About this exercise
Go to the line that contains "For the benchmark, report the position of the metal" and transcribe from there to the end of the entries, that line and the last one included.
+-------+
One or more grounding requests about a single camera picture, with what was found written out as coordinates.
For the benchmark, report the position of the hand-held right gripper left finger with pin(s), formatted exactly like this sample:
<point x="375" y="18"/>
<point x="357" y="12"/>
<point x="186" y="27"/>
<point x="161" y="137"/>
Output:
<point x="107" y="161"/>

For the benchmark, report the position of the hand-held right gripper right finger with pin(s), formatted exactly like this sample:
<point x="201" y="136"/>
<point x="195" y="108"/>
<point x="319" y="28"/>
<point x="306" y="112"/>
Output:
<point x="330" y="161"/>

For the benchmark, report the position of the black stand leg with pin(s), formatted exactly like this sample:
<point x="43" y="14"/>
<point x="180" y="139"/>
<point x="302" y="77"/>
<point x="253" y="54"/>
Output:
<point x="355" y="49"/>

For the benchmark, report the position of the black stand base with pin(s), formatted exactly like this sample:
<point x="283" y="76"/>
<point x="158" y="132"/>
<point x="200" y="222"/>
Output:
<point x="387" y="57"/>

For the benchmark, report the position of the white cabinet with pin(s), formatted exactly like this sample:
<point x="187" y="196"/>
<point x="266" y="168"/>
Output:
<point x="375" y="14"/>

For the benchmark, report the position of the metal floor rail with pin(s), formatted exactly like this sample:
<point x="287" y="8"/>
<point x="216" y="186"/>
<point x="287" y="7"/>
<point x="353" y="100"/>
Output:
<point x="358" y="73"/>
+-------+
Answer space
For the benchmark, report the position of the metal floor rail with pin(s), formatted exactly like this sample:
<point x="287" y="8"/>
<point x="216" y="186"/>
<point x="287" y="7"/>
<point x="353" y="100"/>
Output:
<point x="358" y="73"/>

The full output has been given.